Изменить размер шрифта - +
..

Извилистая тропа еловым подлеском провожала Самох до упомянутого ёрика, заросшего по окоёму тальником. Там она выпускала их на луговину, которая хрящатым мыском вдавалась в сухорусло, отделяемое летами от основной реки песчаным перешейком...

Любили Самохи заимку свою и строго берегли от ненужного человека.

Тёплыми вечерами усаживался старый Леон со внуком на брёвнышко возле избы своей замшелой, непогодой осеннею либо вьюгой-завирухою придвигались они поближе к печному теплу и принимались один перед другим во всяких придумках скороваться. И нахохочутся, бывало, и наспорятся, и наудивляются тому, насколько извилисто может служить человеку его фантазия.

Не диво, что после таких вечеров Дёмке представлялось, будто бы знакомый лес полнился околдованными богатырями, кудесниками бородатыми, а в зарослях да буреломах шныряет пакостливая нечисть.

А вот ещё что представлялось Дёмке. Представлялось ему, что с наступлением потёмок, когда на земле засыпает даже караул, богатыри да царевны отряхивают с себя дневной сон и вступают в сокрытую от людского глаза борьбу с лихим племенем колдунов да чародеев.

Каждое приметное дерево в округе имело у Дёмки отдельное имечко. Столетнюю сосну на недалёкой от заимки елани величал парнишка Авдотьей Микулишной; тонкую берёзку над закатным, крутым огибом сухорусла называл ласково Еленой Светозаровной; кедра могутного — стража урманного одаривал званием Богатыря Великаныча; молоденькую ж ёлочку на взгорочке окликал Алёнкой-сестрёнкой...

Тут у него был клён Семён, там рябина Катерина... Всякому дереву радовался парнишка, с каждым кустиком здоровался он ровно бы со старым товарищем, до любого цветка долетала его ласковая улыбка.

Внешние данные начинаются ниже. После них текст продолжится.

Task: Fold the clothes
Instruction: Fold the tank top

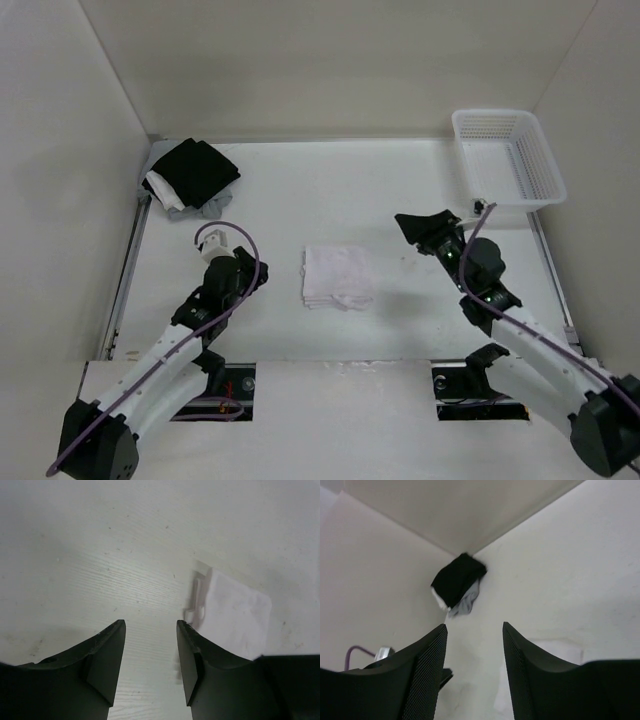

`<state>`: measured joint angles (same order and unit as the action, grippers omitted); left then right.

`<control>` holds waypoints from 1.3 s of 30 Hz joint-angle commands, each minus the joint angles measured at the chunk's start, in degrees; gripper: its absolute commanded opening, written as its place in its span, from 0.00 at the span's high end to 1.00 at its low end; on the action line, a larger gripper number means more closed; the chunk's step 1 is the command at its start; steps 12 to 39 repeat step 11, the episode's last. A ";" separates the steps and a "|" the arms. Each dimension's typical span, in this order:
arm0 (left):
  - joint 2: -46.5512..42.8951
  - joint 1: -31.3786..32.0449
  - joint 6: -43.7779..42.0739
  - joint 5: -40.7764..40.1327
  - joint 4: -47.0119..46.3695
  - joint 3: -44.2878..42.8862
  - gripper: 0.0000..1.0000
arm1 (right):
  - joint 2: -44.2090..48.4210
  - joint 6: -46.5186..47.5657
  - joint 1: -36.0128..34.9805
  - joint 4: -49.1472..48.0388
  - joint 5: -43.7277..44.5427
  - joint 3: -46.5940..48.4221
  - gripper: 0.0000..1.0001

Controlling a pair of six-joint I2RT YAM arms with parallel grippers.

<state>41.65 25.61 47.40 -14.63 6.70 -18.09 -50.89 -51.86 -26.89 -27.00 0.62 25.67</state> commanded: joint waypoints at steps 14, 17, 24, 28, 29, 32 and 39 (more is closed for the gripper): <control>-2.63 -2.89 -3.45 2.94 0.86 -2.39 0.59 | 10.91 6.07 8.57 7.23 13.45 -11.26 0.43; -2.63 -2.89 -3.45 2.94 0.86 -2.39 0.59 | 10.91 6.07 8.57 7.23 13.45 -11.26 0.43; -2.63 -2.89 -3.45 2.94 0.86 -2.39 0.59 | 10.91 6.07 8.57 7.23 13.45 -11.26 0.43; -2.63 -2.89 -3.45 2.94 0.86 -2.39 0.59 | 10.91 6.07 8.57 7.23 13.45 -11.26 0.43; -2.63 -2.89 -3.45 2.94 0.86 -2.39 0.59 | 10.91 6.07 8.57 7.23 13.45 -11.26 0.43; -2.63 -2.89 -3.45 2.94 0.86 -2.39 0.59 | 10.91 6.07 8.57 7.23 13.45 -11.26 0.43; -2.63 -2.89 -3.45 2.94 0.86 -2.39 0.59 | 10.91 6.07 8.57 7.23 13.45 -11.26 0.43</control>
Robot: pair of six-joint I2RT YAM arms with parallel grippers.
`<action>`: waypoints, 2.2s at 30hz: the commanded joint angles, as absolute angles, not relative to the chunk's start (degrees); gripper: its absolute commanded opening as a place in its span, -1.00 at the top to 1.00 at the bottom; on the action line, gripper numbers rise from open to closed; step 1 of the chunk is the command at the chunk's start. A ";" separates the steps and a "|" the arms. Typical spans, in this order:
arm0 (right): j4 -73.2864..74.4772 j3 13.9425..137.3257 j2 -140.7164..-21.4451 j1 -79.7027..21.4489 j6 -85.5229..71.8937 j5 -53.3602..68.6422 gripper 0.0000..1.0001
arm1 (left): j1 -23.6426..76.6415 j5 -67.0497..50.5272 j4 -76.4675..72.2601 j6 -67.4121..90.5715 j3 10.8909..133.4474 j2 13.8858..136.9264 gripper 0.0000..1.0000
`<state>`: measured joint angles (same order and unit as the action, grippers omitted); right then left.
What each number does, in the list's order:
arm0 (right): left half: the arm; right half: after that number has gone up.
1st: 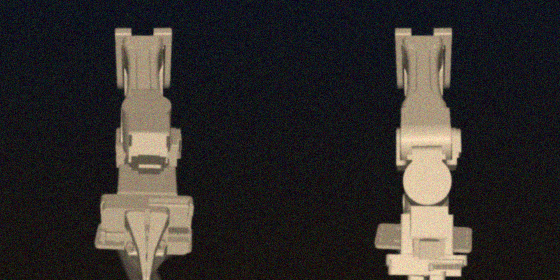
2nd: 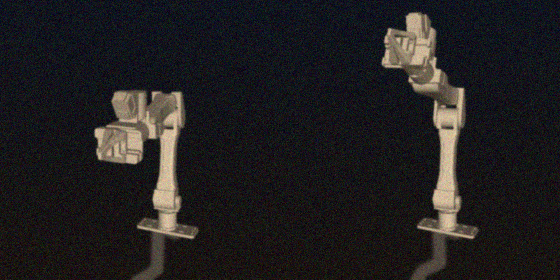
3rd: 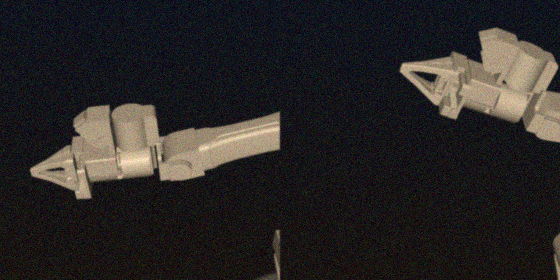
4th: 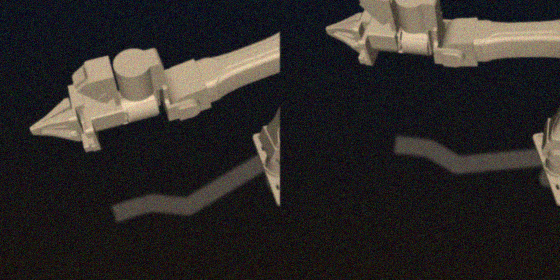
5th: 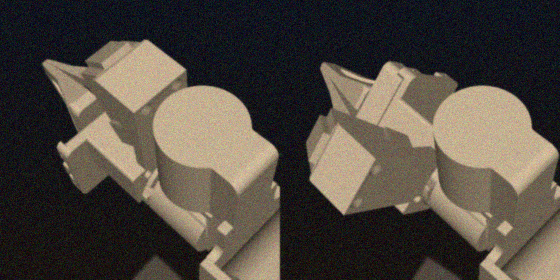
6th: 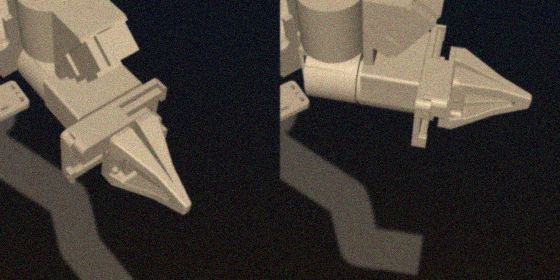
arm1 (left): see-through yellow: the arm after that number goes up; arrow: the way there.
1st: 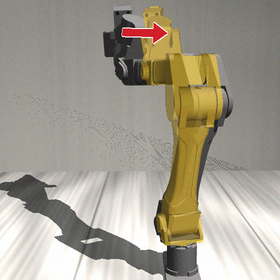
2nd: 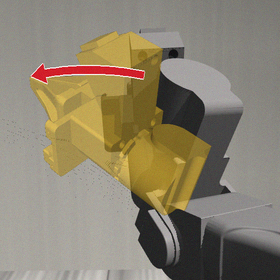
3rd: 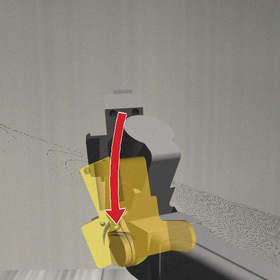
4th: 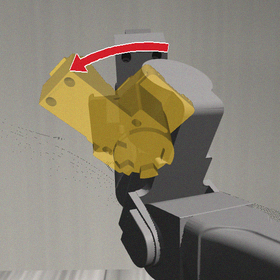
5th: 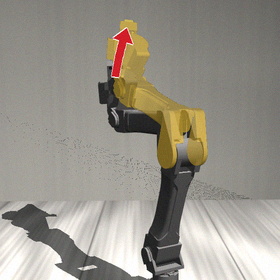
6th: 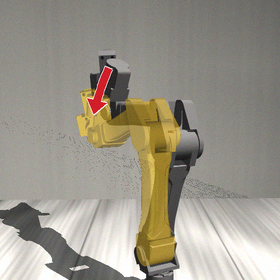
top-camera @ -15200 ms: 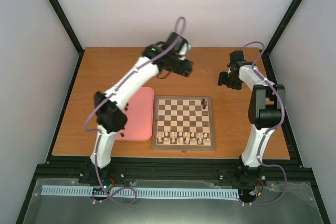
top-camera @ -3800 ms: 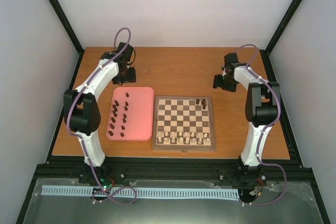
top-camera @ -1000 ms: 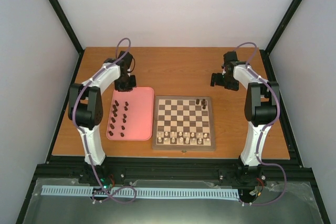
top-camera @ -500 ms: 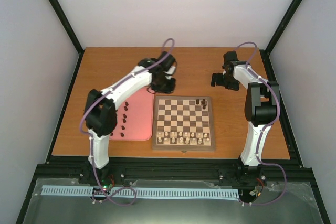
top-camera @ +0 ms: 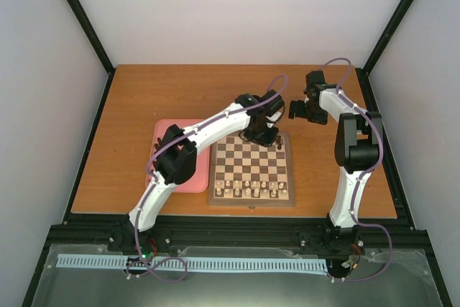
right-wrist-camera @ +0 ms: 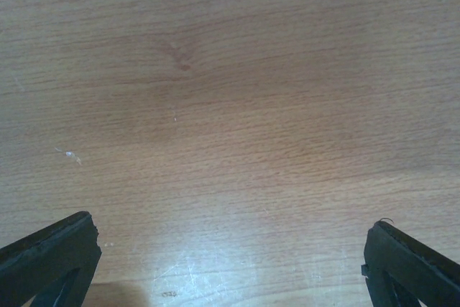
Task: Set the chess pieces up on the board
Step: Place the chess piece on the chessboard.
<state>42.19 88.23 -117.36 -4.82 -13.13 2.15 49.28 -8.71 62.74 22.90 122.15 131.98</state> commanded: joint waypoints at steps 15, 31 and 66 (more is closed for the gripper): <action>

Вот, должно быть, за эту ласку, за это внимание к лесному народу и полюбила Дёмку Самоху суровая тайга. Ни разочку не напугала она друга своего малого, недорослого; не подстерегла она в чаще такого случая, когда легко ей было замутить голову отчаянному блукарю-мечтателю, каким был Дёмка. Не напустила она на него из чащи ни бродника, ни ведника, ни сергацкого барина.

Не вспомнилось бы Дёмке и такого случая, когда бы таёжная глухомань неумно позабавилась и над его дедом, Леоном стал быть Корнеичем. А ведь приходилось старому не только топтаной тропочкой от заимки до сухорусла бегать. Выпадала ему забота по дебрям непролазным, по волчьим лягам зверя стеречь, по болотистым рямам птицу поднимать. Доводилось и кедрачи поздними листопадами ходить обстукивать, и в клюквенных моховинах ягодку из-под ледяной накипи брать.

Как только Дёмка из Белояровки от деда на заимку перебрался, так его ко всем своим заботам и стал приучать Леон Корнеич, хотя парнишка путём еще с палошного коня не соскочил.

— Ну дык чо ж теперь? До жеребчика тебя ли чо ли пестовать? — всякий раз приговаривал старый Самоха, когда приходилось ему ни свет ни заря поднимать с постели внука. — Привыкай, брат, мужиком быть. Привычкою-то человек, ровно закром, не с покрышки, а с донышка полнится.

На кишмя кишащую чёрногривым линём, пескарём да окунём Улейкину протоку также точно не отказывался старый лишний раз прихватить Дёмку. Тут и вовсе, ещё до вторых петухов, вынимал Леон Корнеич парнишонку из тёплой постели.

Словом, не дозволял дед внуку налёживать скуку.

— Ленивому Кондрат — кровный брат, — приговаривал Самоха над редким внуковым непросыпом.

Но как-то раз случилось такое, что Дёмка ото сна поднялся уже при полном свете. Пустым занятием оказалось тогда искать старого в избе, и в сарае, и по всему подворью. Нашёлся дед на протоке. Он занемело сидел на суковатой коряжине, которую весенним половодьем вынесло на хрящатый мысок, смотрел пустыми глазами в сторону крутого берега, что темнел над заилевшим омутом, и даже, как показалось Дёмке, не дышал.

Дедова немота шибко напугала в тот раз внука: ажно задёргал носом парнишка.

— Ну чаво ты всполошился? — оправдывался позже старый.